Manipulating alignments in Java programs (and embedding the Alignment API within an application)

This version:: https://moex.gitlabpages.inria.fr/alignapi/tutorial/tutorial2/
Author:: Jérôme Euzenat, INRIA & Univ. Grenoble Alpes

Here is a tutorial for embedding the alignment API within your own applications.

This tutorial has been designed for the Alignment API version 4.0.
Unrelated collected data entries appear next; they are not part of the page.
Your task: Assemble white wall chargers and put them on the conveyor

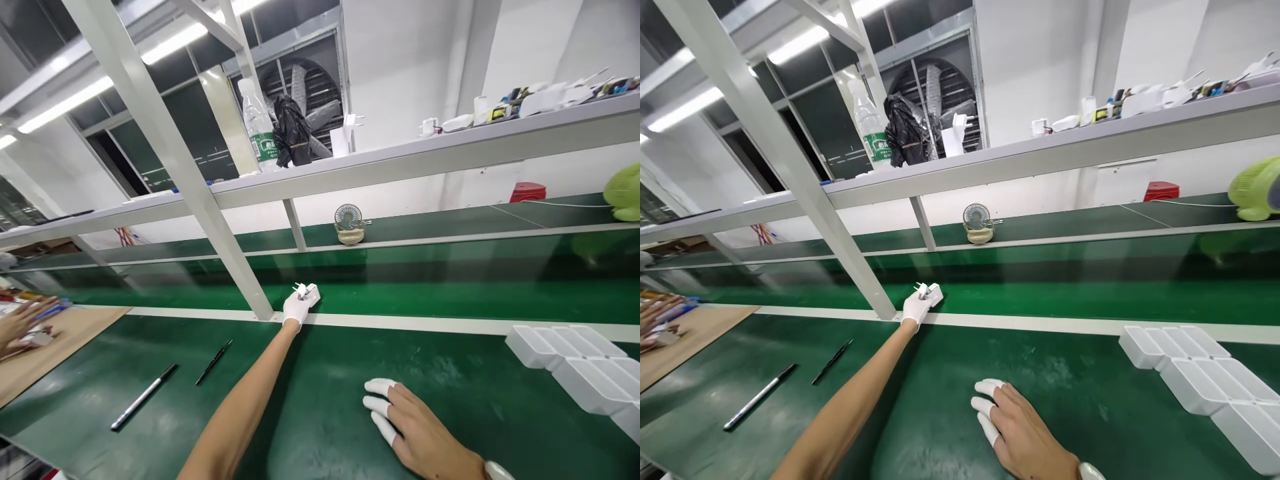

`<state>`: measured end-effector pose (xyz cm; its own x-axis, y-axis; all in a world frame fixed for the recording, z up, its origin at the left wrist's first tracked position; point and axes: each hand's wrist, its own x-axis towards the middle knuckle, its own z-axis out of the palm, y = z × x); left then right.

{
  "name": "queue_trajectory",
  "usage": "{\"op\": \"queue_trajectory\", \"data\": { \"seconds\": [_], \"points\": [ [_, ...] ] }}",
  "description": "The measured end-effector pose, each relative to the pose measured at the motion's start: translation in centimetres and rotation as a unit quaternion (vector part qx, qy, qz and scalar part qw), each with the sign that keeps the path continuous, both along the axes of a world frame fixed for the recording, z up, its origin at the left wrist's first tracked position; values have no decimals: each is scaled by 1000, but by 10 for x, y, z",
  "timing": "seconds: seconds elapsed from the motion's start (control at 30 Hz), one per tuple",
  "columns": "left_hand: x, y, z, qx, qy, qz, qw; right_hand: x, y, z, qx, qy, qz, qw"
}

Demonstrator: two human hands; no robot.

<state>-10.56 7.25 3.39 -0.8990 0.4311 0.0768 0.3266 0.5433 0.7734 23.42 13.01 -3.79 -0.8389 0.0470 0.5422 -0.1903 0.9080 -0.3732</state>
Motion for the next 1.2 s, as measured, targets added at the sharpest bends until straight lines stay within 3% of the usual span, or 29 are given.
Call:
{"op": "queue_trajectory", "data": {
  "seconds": [0.17, 0.33, 0.5, 0.57, 0.67, 0.77, 0.83, 0.93, 1.03, 1.2],
  "points": [
    [-8, 2, -18, 16, -3, 29, 999, 1, 3, -5, 34, -6, 12, 999],
    [3, -16, -24, 47, 12, 28, 998, -1, 0, -2, 24, 5, 19, 1000],
    [43, -27, -26, 53, 12, -51, 997, -3, -8, 12, 3, 28, 10, 1000],
    [64, -18, -26, 48, 0, -91, 995, -5, -8, 16, 4, 11, 14, 1000],
    [98, 13, -21, 27, -25, -208, 977, -11, 3, 16, 42, -9, 26, 999],
    [142, 51, -6, -2, -13, -349, 937, -16, 16, 11, 95, -28, 9, 995],
    [180, 76, 9, -23, 76, -477, 876, -17, 19, 8, 120, -33, 5, 992],
    [237, 113, 28, -51, 186, -589, 785, -18, 20, 6, 140, -55, 5, 989],
    [283, 150, 38, -83, 260, -650, 709, -20, 22, 4, 147, -60, 4, 987],
    [324, 198, 34, -113, 287, -660, 685, -26, 26, 4, 154, -48, 19, 987]
  ]
}}
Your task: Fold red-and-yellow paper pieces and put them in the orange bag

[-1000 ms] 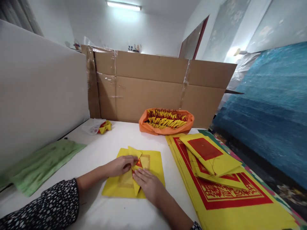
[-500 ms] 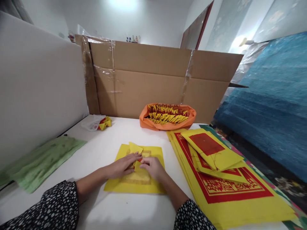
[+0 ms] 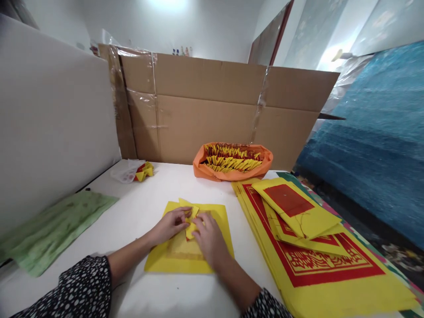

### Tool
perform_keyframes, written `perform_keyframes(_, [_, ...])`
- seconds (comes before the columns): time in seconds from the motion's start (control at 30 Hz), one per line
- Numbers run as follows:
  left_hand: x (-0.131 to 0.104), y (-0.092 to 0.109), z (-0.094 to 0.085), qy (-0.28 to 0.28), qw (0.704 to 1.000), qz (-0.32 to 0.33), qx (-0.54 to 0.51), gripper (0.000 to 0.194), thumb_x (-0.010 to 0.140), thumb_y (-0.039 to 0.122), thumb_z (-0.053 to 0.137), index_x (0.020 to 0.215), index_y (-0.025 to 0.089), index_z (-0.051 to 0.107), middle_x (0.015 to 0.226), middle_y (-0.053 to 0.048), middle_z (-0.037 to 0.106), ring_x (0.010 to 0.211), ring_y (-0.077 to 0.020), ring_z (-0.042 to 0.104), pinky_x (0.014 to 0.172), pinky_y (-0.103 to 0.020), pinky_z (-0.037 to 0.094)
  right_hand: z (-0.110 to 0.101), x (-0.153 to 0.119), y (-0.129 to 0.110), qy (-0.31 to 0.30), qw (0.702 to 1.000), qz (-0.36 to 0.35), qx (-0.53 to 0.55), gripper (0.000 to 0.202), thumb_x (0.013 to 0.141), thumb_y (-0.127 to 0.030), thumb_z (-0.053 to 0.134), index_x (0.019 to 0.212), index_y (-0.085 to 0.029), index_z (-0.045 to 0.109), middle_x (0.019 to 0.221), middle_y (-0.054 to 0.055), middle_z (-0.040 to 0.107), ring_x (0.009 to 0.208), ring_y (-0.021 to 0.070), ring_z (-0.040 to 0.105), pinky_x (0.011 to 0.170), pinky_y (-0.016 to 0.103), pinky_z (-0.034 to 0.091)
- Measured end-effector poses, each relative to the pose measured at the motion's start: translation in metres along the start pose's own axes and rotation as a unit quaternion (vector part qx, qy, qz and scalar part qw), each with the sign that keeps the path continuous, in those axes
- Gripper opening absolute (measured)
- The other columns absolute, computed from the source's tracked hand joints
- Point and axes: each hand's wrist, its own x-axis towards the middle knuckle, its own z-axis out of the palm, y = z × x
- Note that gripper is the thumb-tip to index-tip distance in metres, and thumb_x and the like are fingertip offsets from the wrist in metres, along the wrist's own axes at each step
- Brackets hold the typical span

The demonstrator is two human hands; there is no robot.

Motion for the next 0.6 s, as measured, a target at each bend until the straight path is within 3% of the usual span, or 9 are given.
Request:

Of course, the goal of the Alignment API is not to be used at the command line level (even if it can be very useful). So if you are ready for it, you can develop in Java your own application that takes advantage of the API.

Starting point

A skeleton of program using the Alignment API is Skeleton.java. It can be compiled by invoking:

$ javac -classpath ../../../lib/align.jar:../../../lib/procalign.jar -d results Skeleton.java

and run by:

$ java -cp ../../../lib/Procalign.jar:results Skeleton file://$CWD/myOnto.owl file://$CWD/edu.mit.visus.bibtex.owl

Now considering the API (that can be consulted through its thin Javadoc for instance), the goal is to modify the Skeleton program so that it performs the following:

Run two different alignment methods (e.g., ngram distance and smoa);
Merge the two results;
Trim at various thresholds;
Evaluate them against the reference alignment and choose the one with the best F-Measure;
Displays it as OWL axioms.

Of course, you can do it progressively.

Call an alignment method

Matching two ontologies is achieved with three steps:

creating an instance of the class implementing the expected method (implementing the AlignmentProcess interface);
providing the two ontologies to match to this instance (init);
calling the matching method (align).

The matching method takes two arguments: an eventual alignment to improve on (which can be null) a set of parameters. So, the three lines below match ontologies onto1 and onto2 with the StringDistAlignment matcher:

AlignmentProcess a = new StringDistAlignment(); a.init ( onto1, onto2 ); a.align( (Alignment)null, new Properties() );

Now, the first step is to run two different instances of StringDistAlignment with different stringFunction parameters corresponding to "smoaDistance" and "ngramDistance".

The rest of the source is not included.